- Born: Jorge Blanco March 21, 1945 (age 81) Caracas, Venezuela
- Education: Neumann Institute of Design, Caracas Academy of Fine Arts, Rome (informal study)
- Known for: Sculpture, graphic design, illustration, public art
- Notable work: The Castaway, Go Bongo, Swimming in Jupiter, Smile
- Style: Abstract, modernist, colorful, geometric
- Movement: Modern art, public art
- Awards: Dattero D'Argento 1978 Monterotondo Sculpture Prize 1978 John Ringling Visual Art Award 2007
- Website: jorgeblancosculpture.com

= Jorge Blanco (artist) =

Venezuelan-born American artist

Jorge Blanco (born March 21, 1945, in Caracas) is a Venezuelan-born American artist, who emigrated to the United States in 1999. He has spent his professional career working as a sculptor, graphic designer and illustrator. He is the creator of the comic strip The Castaway. He served as Creative Director of El Museo de los Niños for twenty years.

==Education==
Blanco began drawing and painting in 1967 and sculpting in the early 1970s, although he was interested in art from an early age. He received his formal training at the Neumann Institute in Caracas, Venezuela, which he attended with the aid of a scholarship. In 1971, Blanco graduated as an industrial designer from the Neumann Institute of Design in Caracas, Venezuela, after which he worked as a graphic designer. From 1975 to 1979, he lived in Rome, Italy, where he attended open classes at the Academy of Fine Arts.

==Career==
Blanco's first solo exhibition was in 1974, where he showed sculpture and drawings. A year later, he moved to Rome, Italy, where he continued to work in sculpture while making a living by doing freelance graphic design drawing cartoons for a variety of newspapers and magazines, including political cartoons for the newspaper L'Opinione.

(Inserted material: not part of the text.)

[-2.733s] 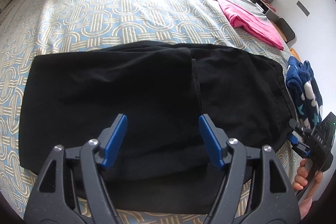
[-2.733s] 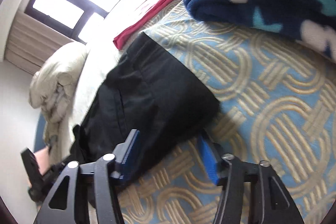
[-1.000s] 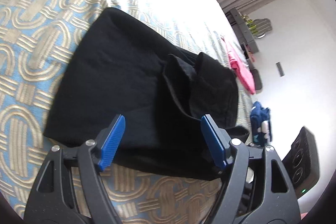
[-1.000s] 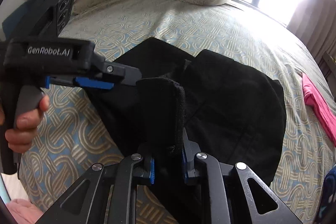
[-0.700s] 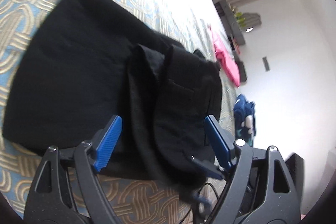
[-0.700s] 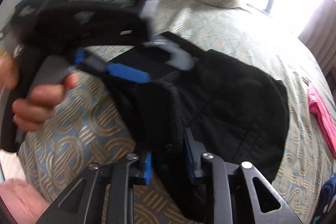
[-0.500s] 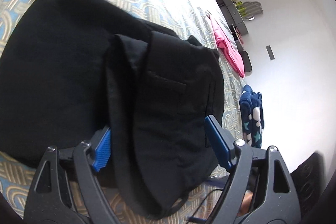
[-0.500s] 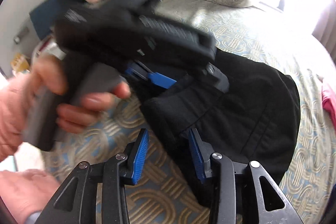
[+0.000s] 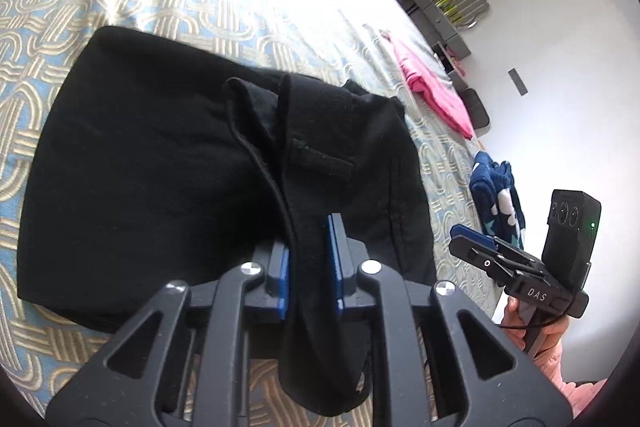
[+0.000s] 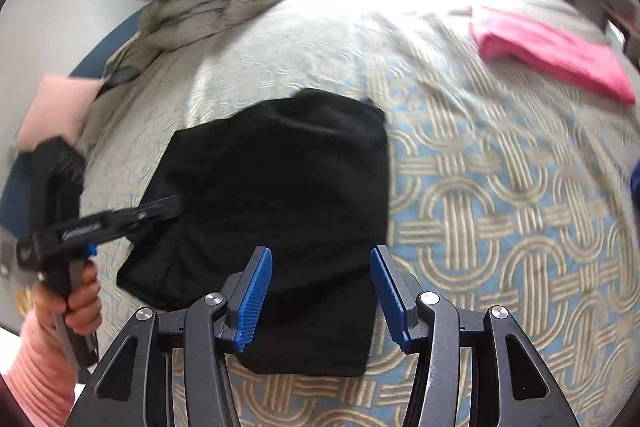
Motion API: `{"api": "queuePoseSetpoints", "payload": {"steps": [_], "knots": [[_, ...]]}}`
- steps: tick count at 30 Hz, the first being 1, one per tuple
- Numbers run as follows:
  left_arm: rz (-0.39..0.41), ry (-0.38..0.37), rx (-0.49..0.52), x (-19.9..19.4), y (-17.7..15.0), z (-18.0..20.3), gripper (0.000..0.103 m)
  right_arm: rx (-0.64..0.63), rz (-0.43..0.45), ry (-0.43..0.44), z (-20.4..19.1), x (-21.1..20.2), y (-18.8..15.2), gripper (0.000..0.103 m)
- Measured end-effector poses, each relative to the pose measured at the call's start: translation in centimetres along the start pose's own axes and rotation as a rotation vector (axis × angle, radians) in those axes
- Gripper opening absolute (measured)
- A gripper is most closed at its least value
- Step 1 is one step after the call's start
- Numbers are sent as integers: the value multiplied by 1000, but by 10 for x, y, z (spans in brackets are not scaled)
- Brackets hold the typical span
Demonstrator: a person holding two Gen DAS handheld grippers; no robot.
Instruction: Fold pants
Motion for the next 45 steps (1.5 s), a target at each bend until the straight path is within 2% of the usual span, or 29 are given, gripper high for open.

In 1978, Blanco participated in the Bordhigera Humor Salon, winning the Dattero D'Argento, and in the Monterotondo Sculpture Salon, where he was awarded the first prize for medium format sculpture.

In 1979, Blanco returned to Caracas, Venezuela, where he exhibited his sculptures and drawings at the Sofía Imber Museum of Contemporary Art. Here, he continued working in sculpture but he also designed and illustrated a children's newspaper El Cohete.

In 1980, he was hired as the Art Director for the Caracas Children's Museum (Art, Science and Technology, Museo de los Niños). He worked there until 1998.

That same year, Blanco created the comic strip The Castaway/El Náufrago, which made its debut in El Diario de Caracas. It was published in major newspapers and magazines in Venezuela and led to significant sales in merchandising and books. The Castaway was also adapted to television. Due to the comic's success, Blanco no longer had time to work on his sculpture alongside his work as freelance graphic designer, illustrator, and his job at the museum, and had to put sculpture aside.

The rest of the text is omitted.